Emeriti Lounge, Walwood Hall
Abstract:
Australia's most important national narratives take place in the bush, the outback, and overseas. The dominant representations of Australia, both within the nation and abroad, focus on the outback, the bush and the cities. However, Australia is one of the most suburban societies in the world and has been since the mid-nineteenth-century. Nevertheless, Australian novels are rarely set in suburbia. This dissertation examines representations of suburbia in contemporary Australian novels.
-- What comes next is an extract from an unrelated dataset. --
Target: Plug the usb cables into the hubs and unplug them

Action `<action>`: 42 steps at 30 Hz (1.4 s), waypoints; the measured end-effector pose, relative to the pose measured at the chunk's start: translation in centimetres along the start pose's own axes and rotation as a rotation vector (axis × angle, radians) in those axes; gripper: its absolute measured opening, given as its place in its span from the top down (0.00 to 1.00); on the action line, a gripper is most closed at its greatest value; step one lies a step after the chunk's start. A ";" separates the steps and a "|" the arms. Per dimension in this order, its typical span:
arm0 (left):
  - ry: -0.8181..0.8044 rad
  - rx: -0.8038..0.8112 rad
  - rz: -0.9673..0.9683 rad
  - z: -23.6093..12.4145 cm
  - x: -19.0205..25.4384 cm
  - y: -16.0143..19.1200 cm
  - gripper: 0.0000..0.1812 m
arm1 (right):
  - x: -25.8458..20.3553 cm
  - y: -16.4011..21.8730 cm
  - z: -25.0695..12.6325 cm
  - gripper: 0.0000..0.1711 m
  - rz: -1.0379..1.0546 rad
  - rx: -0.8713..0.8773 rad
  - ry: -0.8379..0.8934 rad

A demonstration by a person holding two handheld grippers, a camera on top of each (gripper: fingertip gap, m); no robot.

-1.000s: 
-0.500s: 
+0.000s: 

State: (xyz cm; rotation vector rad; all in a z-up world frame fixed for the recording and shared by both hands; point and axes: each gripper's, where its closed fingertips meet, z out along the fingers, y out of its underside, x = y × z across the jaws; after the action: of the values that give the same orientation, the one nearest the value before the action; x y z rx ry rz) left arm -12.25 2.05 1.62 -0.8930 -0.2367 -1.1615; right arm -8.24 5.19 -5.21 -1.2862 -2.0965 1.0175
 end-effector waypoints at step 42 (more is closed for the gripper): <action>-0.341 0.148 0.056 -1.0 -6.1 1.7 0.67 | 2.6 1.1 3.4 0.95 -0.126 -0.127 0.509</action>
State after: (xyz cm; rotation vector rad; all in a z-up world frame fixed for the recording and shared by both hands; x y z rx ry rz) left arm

Focusing on the relationship between colonialism, the physical development of suburbia and the anti-suburban intellectual tradition, my chapters address a number of issues, including immigration, environmental degradation, Indigenous rights, non-indigenous belonging, alcohol and drug abuse, domestic violence, sexuality, religion and spirituality, and the role of the artist in society. This dissertation outlines the history of the anti-suburban intellectual tradition within Australia, the connections between the British, American and Australian anti-suburban intellectual traditions, and the effect of the anti-suburban tradition on Australian literature and Australian literary criticism, before proceeding to analyze eleven novels. This project examines novels published between 1961 and 2005, demonstrating the establishment, development and perpetuation of the anti-suburban tradition in the Australian novel. The first two chapters argue against the dominant critical perception of Patrick White's canonical novels Riders in the Chariot (1961) and The Solid Mandala (1966) as anti-suburban, contending that White's novels present suburbia ambivalently, including both celebratory and disparaging representations of suburbia. This dissertation demonstrates that the anti-suburban tradition in the Australian novel was established by George Johnston with his classic novel My Brother Jack (1964), and shows that the anti-suburban tradition was perpetuated throughout the following four decades by David Malouf, Tim Winton, Melissa Lucashenko and A.L. McCann. In the final two chapters, It is argued that Gerald Murnane and Peter Carey reject the anti-suburban tradition and utilize suburbia as a setting for fictional experimentation and intensive engagement with social issues, demonstrating that suburbia, the site in which most Australians live, contains a wealth of subjects for novelists.